The higher-frequency data are more concerning. CPI “increased 0.5 percent on a seasonally adjusted basis in May, after rising 0.6 percent in April” and 0.9 percent in March [1]. (0.3, 0.2, 0.3 percent for December, January, February, respectively.)
So a linear trend of 6% from March, closer to 9% if one extrapolates the March-April-May quarter. Almost all of that driven by food and energy. Core spiked to 0.4% MoM in April, but calmed down to 0.2% in May, on trend with pre-war numbers. It’s up 2.9% YoY, but trending a bit lower. (Looked at another way, we’ve already “booked” 2.5% of inflation for ‘26. If we continue at 0.5% MoM, we close the year +5.6%. Even if it drops to pre-war 0.2%, we’re still going to be +3.8%. Given the resumption of hostilities, I’m betting we’ll be closer to the former.)
Together with the jobs numbers, it would be weird for an independent Fed to not raise rates.
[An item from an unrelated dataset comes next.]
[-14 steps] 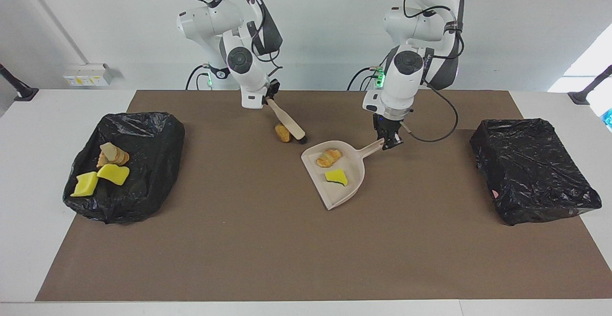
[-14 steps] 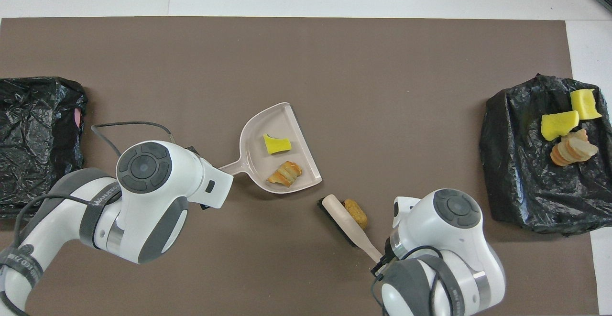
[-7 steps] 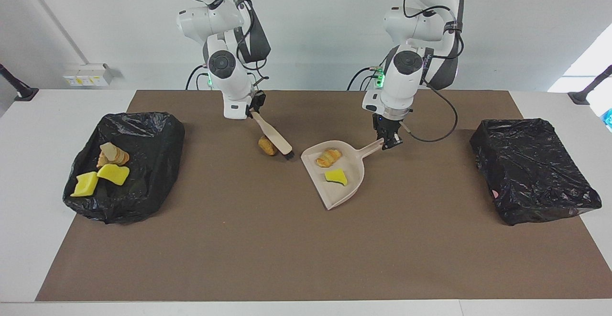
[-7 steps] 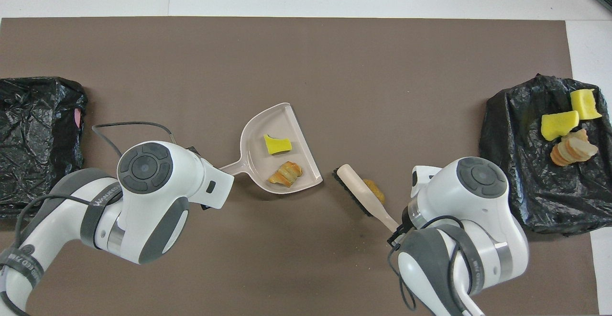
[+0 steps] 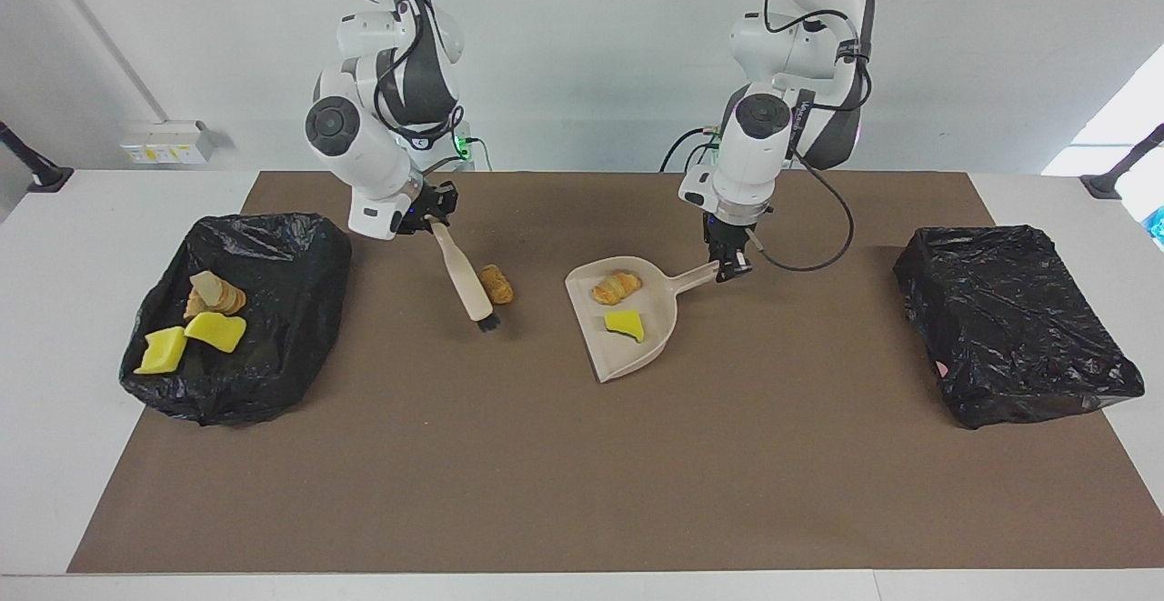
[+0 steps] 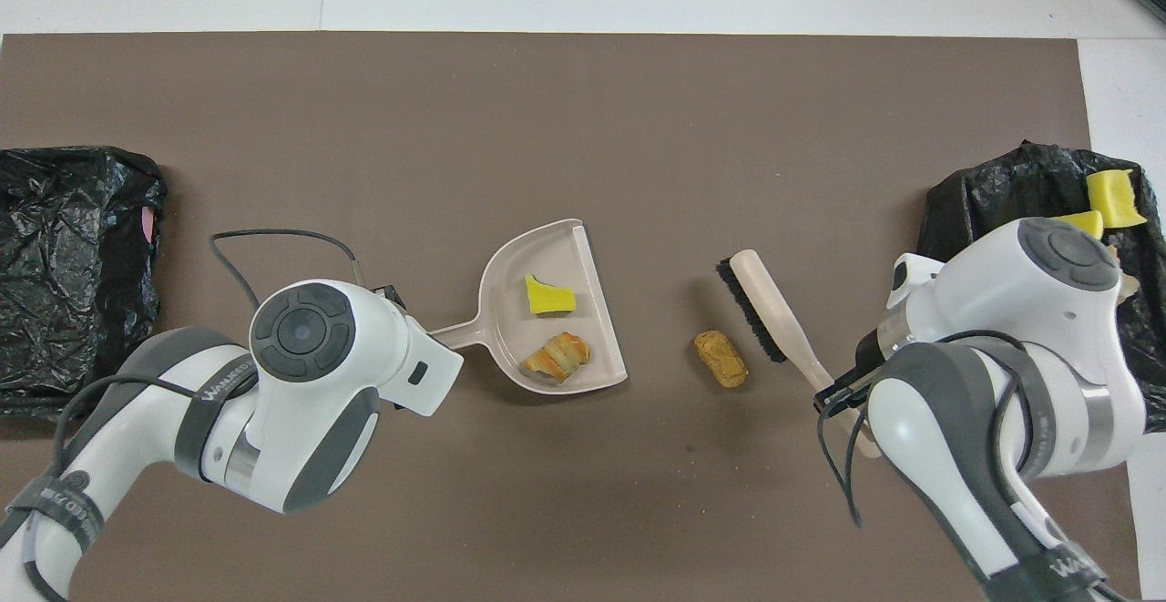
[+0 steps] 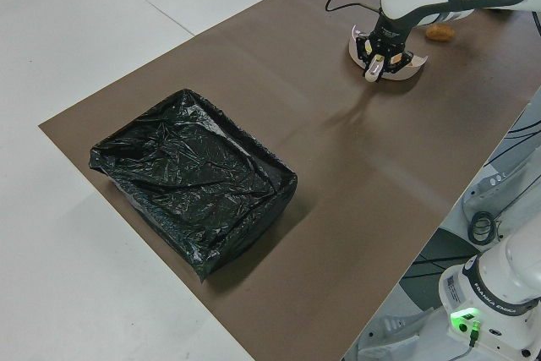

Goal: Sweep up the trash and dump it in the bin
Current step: 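Sweep the last bread scrap into the dustpan with the brush, then lift the dustpan with the left gripper while the right gripper withdraws the brush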

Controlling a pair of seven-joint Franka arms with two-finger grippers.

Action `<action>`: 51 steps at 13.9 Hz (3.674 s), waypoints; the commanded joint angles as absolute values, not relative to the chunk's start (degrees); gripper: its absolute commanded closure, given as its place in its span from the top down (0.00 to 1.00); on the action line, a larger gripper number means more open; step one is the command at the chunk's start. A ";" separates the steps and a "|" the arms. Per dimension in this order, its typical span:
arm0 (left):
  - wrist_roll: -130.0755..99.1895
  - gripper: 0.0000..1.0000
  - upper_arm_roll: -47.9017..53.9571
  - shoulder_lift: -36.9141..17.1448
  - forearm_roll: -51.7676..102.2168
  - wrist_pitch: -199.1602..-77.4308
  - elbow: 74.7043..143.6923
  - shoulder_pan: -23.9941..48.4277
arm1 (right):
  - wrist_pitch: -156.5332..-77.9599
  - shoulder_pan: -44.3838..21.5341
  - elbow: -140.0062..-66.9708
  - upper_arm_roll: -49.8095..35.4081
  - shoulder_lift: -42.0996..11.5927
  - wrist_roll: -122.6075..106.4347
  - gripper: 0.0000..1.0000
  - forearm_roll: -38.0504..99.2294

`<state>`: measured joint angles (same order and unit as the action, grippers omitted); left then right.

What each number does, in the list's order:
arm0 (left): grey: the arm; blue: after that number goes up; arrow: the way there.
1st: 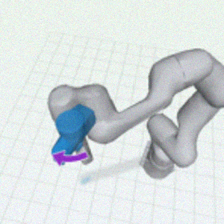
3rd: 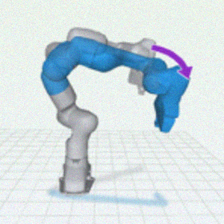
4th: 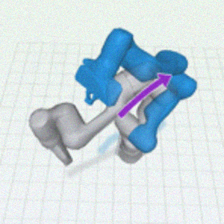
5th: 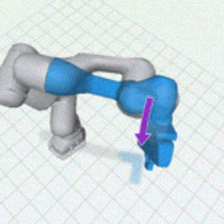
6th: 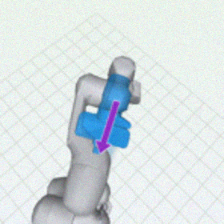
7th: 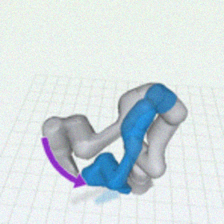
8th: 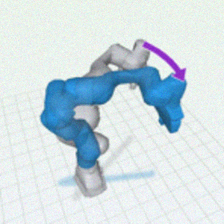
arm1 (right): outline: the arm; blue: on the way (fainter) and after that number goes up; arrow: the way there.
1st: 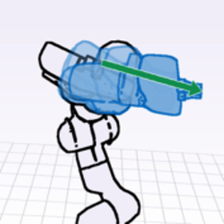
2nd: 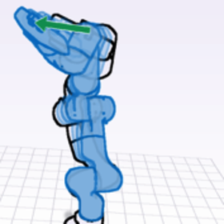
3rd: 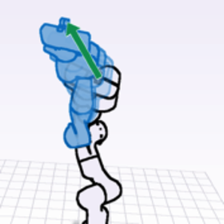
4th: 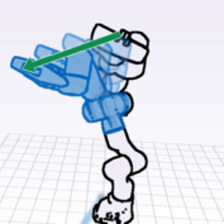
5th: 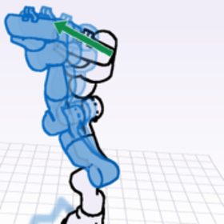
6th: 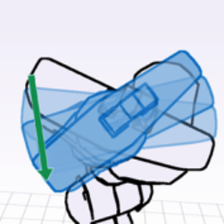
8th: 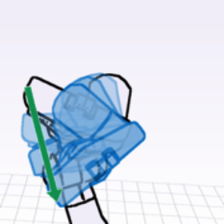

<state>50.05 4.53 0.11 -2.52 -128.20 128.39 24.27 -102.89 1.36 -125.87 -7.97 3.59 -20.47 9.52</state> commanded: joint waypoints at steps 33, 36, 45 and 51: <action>47.91 0.00 3.95 1.41 -2.73 -126.83 128.58 25.58 | -112.34 -23.21 -125.77 -8.44 2.80 18.11 0.00 23.05; 42.47 0.00 3.87 1.49 -2.37 -125.86 128.67 24.97 | -106.19 -20.92 -123.06 -8.35 4.83 18.28 0.00 16.46; 48.33 0.00 3.43 5.71 6.32 -115.51 120.95 10.65 | -104.23 -27.58 -124.10 -9.93 11.07 30.31 0.00 12.04; 52.80 0.00 3.08 8.61 6.33 -111.37 117.08 2.22 | -116.17 -39.63 -127.97 -9.93 7.48 42.00 0.00 12.30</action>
If you made 100k in say 2000 the equivalent would be 200k today. If you go by median house price your salary should have doubled since 2015!
See also the +25% inflation / -1.2% net wages after inflation over five years chart here, for those unfamiliar with how inflation % press releases are misleading over time. If household spending power is -1% after +4% inflation, then that inflation probably isn’t healthy for your country’s economic future, etc.
https://www.statista.com/chart/32428/inflation-and-wage-grow...
(I also suspect the wage index itself is disguising about the total wages paid index dropping like a stone, but haven’t done the math to chart it yet myself yet.)
every single day $5/gas is taking a BILLION dollars out of the economy that could have gone elsewhere
but it could be worse, we could be innocent civilian Iranians having the US bomb their water and power plants this week
Oil has only really maintained the ~$100/barrel price because of record SPR releases worldwide. Also, that $100 price is kinda fake because it's a future price. The spot prices got much higher. Well, that runway is coming to an end. If the Strait of Hormuz re-opened today , we'd still be facing an energy shock. Plus there's famine coming.
Now the US won't run out of oil or refined petroleum products. The uS is now a net exporter. But it's a global marekt so the prices are going to go way up. And some countries and heavily dependent on oil for electricity. They are going to face blackouts.
So even though fertilizer shortages are skewed towards the Global South, food prices too are global so they're going up too.
In 1973, the energy shock took ~6 months to manifest [1].
But I think the real problem is dynamic pricing. Inflation is insidious. People start raising prices on the expectation of rising prices, thus causing prices to rise. But so many industries now are going well beyond that by essentially colluding through AI tools (eg RealPage) to further raise prices.
I honestly don't know how this ends without a deep, long recession.
[1]: https://paulkrugman.substack.com/p/oil-crises-past-and-possi...
It serves the US Energy Dominance Agenda against China, Japan, India and the EU.
The Trump administration does not care about "its" population. There were already rumors early in the Trump term that Trump would not mind a recession so that his real estate cronies could buy cheap foreclosures.
So it is all a double win for the oligarchs. The stock market is still fine, nothing else matters.